WIP added yield mid-training + docs + fixes and cleanup

C-Achard · C-Achard · commit 0c169644da69 · 2022-05-11T09:39:15.000+02:00
diff --git a/docs/res/guides/training_module_guide.rst b/docs/res/guides/training_module_guide.rst
@@ -23,9 +23,12 @@ TRAILMAP          An emulation of the `TRAILMAP project on GitHub`_ using `3DUne
 .. _3DUnet for Pytorch: https://github.com/wolny/pytorch-3dunet
 
 .. important::
-    The machine learning models used by this program require all images of a dataset to be of the same size.
-    Please ensure that all the images you are loading are of the **same size**, or to use the **"extract patches" (in augmentation tab)** with an appropriately small size
-    to ensure all images being used by the model are of a workable size.
+    | The machine learning models used by this program require all images of a dataset to be of the same size.
+    | Please ensure that all the images you are loading are of the **same size**, or to use the **"extract patches" (in augmentation tab)** with an appropriately small size to ensure all images being used by the model are of a workable size.
+
+.. important::
+    | **All image sizes used should be as close to a power of two as possible, if not a power of two.**
+    | Images are automatically padded; a 64 pixels cube will be used as is, but a 65 pixel cube will be padded up to 128 pixels, resulting in much higher memory use.
 
 The training module is comprised of several tabs.
 
@@ -41,36 +44,39 @@ The training module is comprised of several tabs.
 * Whether to use images "as is" (**requires all images to be of the same size and cubic**) or extract patches.
 
 * If you're extracting patches :
-    * The size of patches to be extracted (ideally, please use a value **close to a power of two**, such as 120 or 60.
-    * The number of samples to extract from each of your image to ensure correct size and perform data augmentation. A larger number will likely mean better performances, but longer training and larger memory usage.
+
+    * The size of patches to be extracted (ideally, please use a value **close to a power of two**, such as 120 or 60 to ensure correct size.)
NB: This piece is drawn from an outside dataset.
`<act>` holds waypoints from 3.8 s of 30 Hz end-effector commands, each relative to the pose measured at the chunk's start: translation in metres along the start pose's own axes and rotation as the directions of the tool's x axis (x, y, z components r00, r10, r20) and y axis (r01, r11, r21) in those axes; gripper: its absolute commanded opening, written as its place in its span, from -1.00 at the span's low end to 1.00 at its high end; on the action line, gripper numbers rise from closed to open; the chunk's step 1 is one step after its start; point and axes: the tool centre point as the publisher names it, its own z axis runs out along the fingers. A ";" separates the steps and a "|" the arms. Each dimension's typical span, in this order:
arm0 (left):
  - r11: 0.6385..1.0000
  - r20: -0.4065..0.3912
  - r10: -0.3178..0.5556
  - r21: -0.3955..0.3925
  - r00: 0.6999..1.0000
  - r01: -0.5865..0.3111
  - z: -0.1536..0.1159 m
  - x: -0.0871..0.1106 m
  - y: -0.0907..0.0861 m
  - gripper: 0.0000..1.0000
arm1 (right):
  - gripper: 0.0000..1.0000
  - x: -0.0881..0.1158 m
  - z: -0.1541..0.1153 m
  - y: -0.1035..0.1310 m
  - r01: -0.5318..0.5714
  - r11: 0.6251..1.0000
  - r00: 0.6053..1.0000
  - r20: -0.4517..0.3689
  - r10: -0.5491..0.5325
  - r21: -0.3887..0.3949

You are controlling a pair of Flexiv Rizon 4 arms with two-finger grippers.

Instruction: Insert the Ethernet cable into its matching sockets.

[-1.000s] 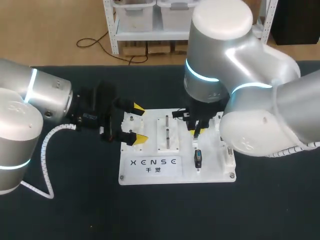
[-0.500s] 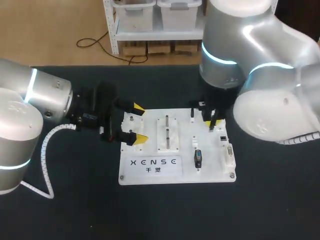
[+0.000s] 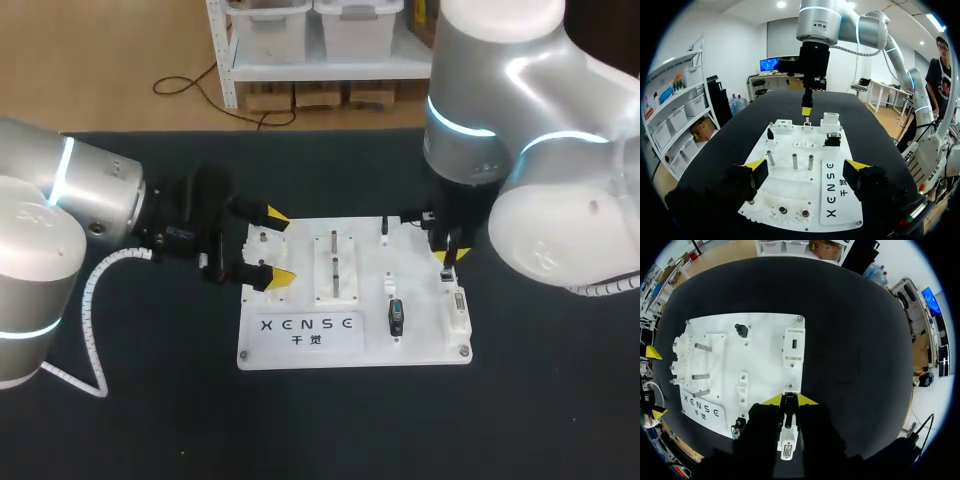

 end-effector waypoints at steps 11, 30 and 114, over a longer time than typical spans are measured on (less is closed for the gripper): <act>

+    * The number of samples to extract from each of your images. A larger number will likely mean better performances, but longer training and larger memory usage.
+
 * Whether to perform data augmentation or not (elastic deforms, intensity shifts. random flipping,etc). A rule of thumb for augmentation is :
+
     * If you're using the patch extraction method, enable it if you are using more than 10 samples per image with at least 5 images
     * If you have a large dataset and are not using patches extraction, enable it.
 
 
 3) The third contains training related parameters :
 
-* The model to use for training (see table above)
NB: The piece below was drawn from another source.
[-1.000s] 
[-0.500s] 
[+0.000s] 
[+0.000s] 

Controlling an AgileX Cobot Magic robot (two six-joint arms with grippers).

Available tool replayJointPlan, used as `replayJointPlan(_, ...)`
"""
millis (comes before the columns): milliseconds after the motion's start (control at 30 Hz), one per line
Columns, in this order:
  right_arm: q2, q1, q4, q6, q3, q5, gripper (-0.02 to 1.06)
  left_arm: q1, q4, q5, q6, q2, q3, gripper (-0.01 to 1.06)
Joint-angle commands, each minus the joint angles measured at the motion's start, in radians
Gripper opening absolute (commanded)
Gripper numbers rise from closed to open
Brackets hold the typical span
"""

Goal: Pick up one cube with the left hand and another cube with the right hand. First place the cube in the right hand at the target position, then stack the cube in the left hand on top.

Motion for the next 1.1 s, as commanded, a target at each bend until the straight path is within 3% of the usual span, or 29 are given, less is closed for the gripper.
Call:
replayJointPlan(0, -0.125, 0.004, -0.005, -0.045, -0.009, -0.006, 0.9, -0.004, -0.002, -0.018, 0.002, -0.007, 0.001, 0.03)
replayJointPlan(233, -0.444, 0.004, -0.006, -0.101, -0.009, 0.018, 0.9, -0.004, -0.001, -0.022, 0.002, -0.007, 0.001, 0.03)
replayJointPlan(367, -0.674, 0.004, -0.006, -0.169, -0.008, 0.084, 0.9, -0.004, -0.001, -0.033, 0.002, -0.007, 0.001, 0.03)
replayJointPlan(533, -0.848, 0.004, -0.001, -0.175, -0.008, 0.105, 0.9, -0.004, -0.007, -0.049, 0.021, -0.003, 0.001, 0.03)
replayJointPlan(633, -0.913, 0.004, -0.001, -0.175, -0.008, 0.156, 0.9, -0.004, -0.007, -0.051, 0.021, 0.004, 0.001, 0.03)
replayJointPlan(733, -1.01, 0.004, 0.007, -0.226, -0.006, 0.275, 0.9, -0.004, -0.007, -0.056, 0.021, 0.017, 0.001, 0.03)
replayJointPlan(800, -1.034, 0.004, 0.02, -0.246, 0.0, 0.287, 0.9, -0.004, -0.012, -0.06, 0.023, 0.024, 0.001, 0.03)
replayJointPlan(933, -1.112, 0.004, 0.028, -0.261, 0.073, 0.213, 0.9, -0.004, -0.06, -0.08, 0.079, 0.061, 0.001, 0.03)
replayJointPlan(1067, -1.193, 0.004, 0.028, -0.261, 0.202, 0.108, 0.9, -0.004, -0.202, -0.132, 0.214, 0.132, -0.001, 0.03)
-* The loss function used for training (see table below)
-* The batch size (larger means quicker training and possibly better performance but increased memory usage)
-* The number of epochs (a possibility is to start with 60 epochs, and decrease or increase depending on performance.)
-* The epoch interval for validation (for example, if set to two, the module will use the validation dataset to evaluate the model with the dice metric every two epochs.)
+* The **model** to use for training (see table above)
+* The **loss function** used for training (see table below)
+* The **batch size** (larger means quicker training and possibly better performance but increased memory usage)
+* The **number of epochs** (a possibility is to start with 60 epochs, and decrease or increase depending on performance.)
+* The **epoch interval** for validation (for example, if set to two, the module will use the validation dataset to evaluate the model with the dice metric every two epochs.)
 
-If the dice metric is better on that validation interval, the model weights will be saved in the results folder.
+.. note::
+    If the dice metric is better on a given validation interval, the model weights will be saved in the results folder.
 
 The available loss functions are :
 
-========================  ====================================================
+========================  ================================================================================================
 Function                  Reference
-========================  ====================================================
+========================  ================================================================================================
 Dice loss                 `Dice Loss from MONAI`_ with ``sigmoid=true``
 Focal loss                `Focal Loss from MONAI`_
 Dice-Focal loss           `Dice-focal Loss from MONAI`_ with ``sigmoid=true`` and ``lambda_dice = 0.5``
 Generalized Dice loss     `Generalized dice Loss from MONAI`_ with ``sigmoid=true``
 Dice-CE loss              `Dice-CE Loss from MONAI`_ with ``sigmoid=true``
 Tversky loss              `Tversky Loss from MONAI`_ with ``sigmoid=true``
-========================  ====================================================
-
+========================  ================================================================================================
 .. _Dice Loss from MONAI: https://docs.monai.io/en/stable/losses.html#diceloss
 .. _Focal Loss from MONAI: https://docs.monai.io/en/stable/losses.html#focalloss
 .. _Dice-focal Loss from MONAI: https://docs.monai.io/en/stable/losses.html#dicefocalloss
diff --git a/src/napari_cellseg3d/launch_review.py b/src/napari_cellseg3d/launch_review.py
@@ -67,19 +67,19 @@ def launch_review(
 
 
     """
-    global slicer # Todo : is this okay ? ask Max
-    global z_pos
-    global view1
-    global layer
-    global images_original
-    global base_label
+    # global slicer # Todo : is this okay ? ask Max. seems to work without, keep an eye on it
+    # global z_pos
+    # global view1
+    # global layer
+    # global images_original
+    # global base_label
     images_original = original
     base_label = base
-    try:
-        del view1
-        del layer
-    except NameError:
-        pass
+    # try:
+    #     del view1
+    #     del layer
+    # except NameError:
+    #     pass
 
     view1 = viewer
     view1.add_image(
diff --git a/src/napari_cellseg3d/model_workers.py b/src/napari_cellseg3d/model_workers.py
@@ -757,6 +757,7 @@ def train(self):
                     f"* {step}/{len(train_ds) // train_loader.batch_size}, "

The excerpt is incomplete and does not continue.